Disudut lain, sepulang dari tempat Kang Jalu Arsy, Barli mengajak Darma dan Jaman menginap di rumahnya. Bi Ika membuat pepes ikan mas hasil oleh-oleh dari Kang Jalu. Ditambah dengan sambal goreng dan kerupuk udang, membuat selera makan mereka naik beberapa kali lipat. Semua terasa sangat nikmat. Tidak keliru jika Barli mengatakan kalau Bi Ika adalah koki jempolan. pagi harinya, Bi Ika membuatkan mereka singkong rebus dan pisang goreng. Bersamaan dengan menghisap rokok serta menyeruput kopi hitam, membuat ketiga pemuda itu bagai dunia telah menjadi miliknya.

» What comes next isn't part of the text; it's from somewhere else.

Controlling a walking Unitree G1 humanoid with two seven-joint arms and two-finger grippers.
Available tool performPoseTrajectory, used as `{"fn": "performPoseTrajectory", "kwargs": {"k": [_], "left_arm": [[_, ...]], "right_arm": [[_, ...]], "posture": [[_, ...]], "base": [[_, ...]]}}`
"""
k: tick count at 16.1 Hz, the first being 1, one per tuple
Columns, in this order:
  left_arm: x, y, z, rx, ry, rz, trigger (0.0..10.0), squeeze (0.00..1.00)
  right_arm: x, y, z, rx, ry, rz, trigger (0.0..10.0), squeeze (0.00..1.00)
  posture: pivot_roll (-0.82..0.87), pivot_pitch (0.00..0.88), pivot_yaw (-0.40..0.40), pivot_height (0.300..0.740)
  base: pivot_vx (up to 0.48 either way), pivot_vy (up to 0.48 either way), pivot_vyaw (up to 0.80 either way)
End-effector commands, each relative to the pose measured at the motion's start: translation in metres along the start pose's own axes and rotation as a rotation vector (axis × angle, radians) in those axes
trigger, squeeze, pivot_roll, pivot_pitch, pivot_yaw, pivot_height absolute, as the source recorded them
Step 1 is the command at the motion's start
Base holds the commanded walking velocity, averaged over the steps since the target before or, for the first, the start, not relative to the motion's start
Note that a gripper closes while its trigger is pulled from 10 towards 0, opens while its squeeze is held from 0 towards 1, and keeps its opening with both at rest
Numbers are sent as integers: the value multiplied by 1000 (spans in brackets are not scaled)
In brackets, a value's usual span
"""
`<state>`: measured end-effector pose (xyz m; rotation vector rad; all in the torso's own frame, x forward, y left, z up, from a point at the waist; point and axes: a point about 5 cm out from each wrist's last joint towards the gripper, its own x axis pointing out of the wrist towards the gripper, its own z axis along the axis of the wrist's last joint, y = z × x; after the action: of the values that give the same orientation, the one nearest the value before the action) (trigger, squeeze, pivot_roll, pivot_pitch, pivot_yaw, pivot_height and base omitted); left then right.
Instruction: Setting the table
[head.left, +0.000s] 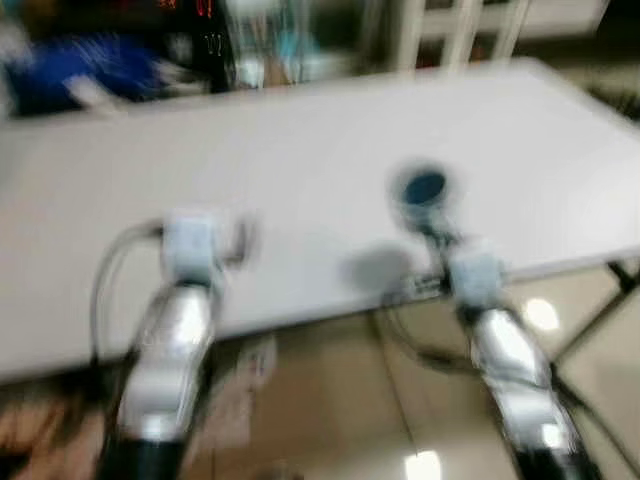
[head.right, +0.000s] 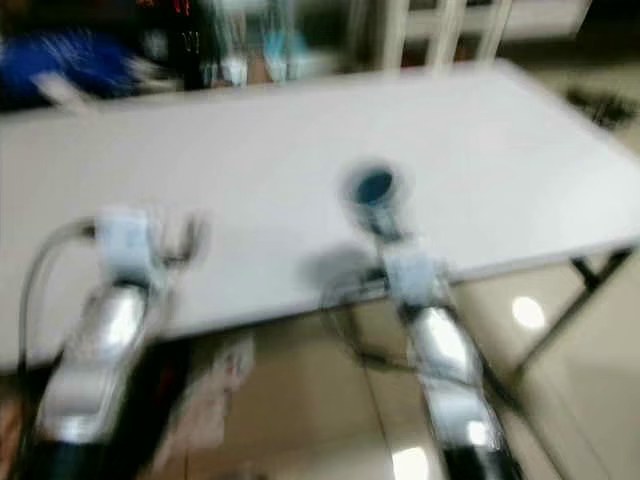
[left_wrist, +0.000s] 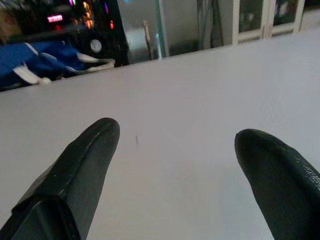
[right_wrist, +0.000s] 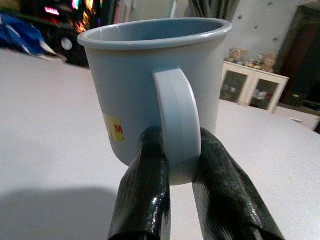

Sementara, sepulang kerja, Mimi bermain dengan kedua anak ibu Wina, namun pikirannya tidak lepas dari seorang Jaman. Mimi benar-benar diterkam gundah. Malam tadi saja ia nyaris tidak bisa tidur jika Tami tidak berusaha menenangkannya. Meski mata terpejam, namun gulana dalam dada Mimi tetap membahana, kentara dari tidurnya yang resah.